I had to deliver Caden at 36 weeks because I was on blood thinners to prevent a blood clot. This is what they believed to have killed Rena and Aiden. Caden weighed 4 lbs and 10 oz and was measuring 34 weeks. Each week’s ultrasound showed him getting smaller and smaller. I remember delivering Caden and being a little bit surprised and bummed that the miracle of Aiden also being alive did not happen. As I type this, now 12 years later, I can easily see that so many miracles did happen that day. Sometimes though, we get so distracted on what didn’t happen that we miss what is happening.
Now days I have a wonderful son and we talk about his twin in regular conversation. He knows that his name means Fighter because he is the surviving twin. He knows that he will see Aiden in heaven one day and that is the third generation set of twins. I do not struggle seeing other people pregnant with twins. I have zero problem being around little twins. So imagine my surprise to feel strong emotions when I read my friend’s story who is going through a similar situation. In my prayer for them I am crying out for a miracle and find my self feeling old frustration. I made a blanket statement this morning only to correct it two seconds later. My statement went something like “Lord, I don’t see you doing big miracles any more. Show us a miracle, we are a captive audience.” I was quickly reminded that every day I wake up, is a miracle. Every breath in my lungs is a miracle. Every day my kids come home safely and Gabi is safe at college, that is a miracle. We are daily surrounded by miracles but we get so distracted watching for the big one that we miss the million of smaller ones going on all around us.
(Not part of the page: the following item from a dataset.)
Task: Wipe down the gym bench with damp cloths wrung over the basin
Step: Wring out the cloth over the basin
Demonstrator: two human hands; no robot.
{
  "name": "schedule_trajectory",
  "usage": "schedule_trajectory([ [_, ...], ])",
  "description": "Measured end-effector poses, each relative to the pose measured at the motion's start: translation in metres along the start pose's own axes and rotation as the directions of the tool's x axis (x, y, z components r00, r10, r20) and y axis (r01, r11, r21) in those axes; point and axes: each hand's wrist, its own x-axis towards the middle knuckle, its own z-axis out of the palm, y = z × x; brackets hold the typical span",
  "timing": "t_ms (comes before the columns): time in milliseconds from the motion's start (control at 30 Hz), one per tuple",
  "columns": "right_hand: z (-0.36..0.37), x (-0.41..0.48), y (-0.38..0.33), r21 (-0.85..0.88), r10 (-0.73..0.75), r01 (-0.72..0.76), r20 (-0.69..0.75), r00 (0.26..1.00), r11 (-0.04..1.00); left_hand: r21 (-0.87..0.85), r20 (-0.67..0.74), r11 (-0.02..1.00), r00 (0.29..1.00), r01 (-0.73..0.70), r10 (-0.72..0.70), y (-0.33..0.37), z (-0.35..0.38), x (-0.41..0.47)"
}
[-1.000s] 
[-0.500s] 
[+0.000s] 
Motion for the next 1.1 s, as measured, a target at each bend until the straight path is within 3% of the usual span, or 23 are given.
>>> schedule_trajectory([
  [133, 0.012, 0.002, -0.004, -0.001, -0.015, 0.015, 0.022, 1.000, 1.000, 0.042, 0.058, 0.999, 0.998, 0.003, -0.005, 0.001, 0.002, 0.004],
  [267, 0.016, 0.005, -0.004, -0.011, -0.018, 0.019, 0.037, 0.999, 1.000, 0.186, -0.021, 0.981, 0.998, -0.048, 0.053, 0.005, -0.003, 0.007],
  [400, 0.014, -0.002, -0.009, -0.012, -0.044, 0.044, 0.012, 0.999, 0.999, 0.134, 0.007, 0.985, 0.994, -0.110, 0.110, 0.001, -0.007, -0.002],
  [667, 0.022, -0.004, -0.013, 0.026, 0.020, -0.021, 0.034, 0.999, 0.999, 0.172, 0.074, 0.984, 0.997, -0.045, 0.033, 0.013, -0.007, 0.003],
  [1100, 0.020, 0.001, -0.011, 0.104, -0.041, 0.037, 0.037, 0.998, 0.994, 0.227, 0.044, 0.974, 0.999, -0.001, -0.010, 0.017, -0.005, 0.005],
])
I believed for Rena to be healed and she was not. I believed for Aiden to come back to life and baby A did not. These big things not answered could cause us to assume God is not answering us and that he is not even real.
But I prayed for no one else to get the flu while Caden was down and out two weeks ago. We all stayed healthy. I prayed to be fully healed of Multiple Sclerosis and to this day I have no more symptoms. I prayed to have full use of my leg again after back surgery and that prayer was answered. I pray to have wisdom for certain areas of my life and I receive it. I could go on and on with the answered prayers. Sometimes we need to stop for just a moment. We need to evaluate the things in our life so we don’t miss out on all the good God does.
So, as I pray for my friends going through a similar situation, I will stand on God’s word. 12 years later I have 100% peace knowing that I did all I could on my end and that it was simply God’s will for Rena and Aiden to meet Jesus before meeting us. I don’t have to think back and go “What if I had believed for a miracle?” The miracle is that my heart has joy in the mist of pain and that my heart is healed in the mist of hurt.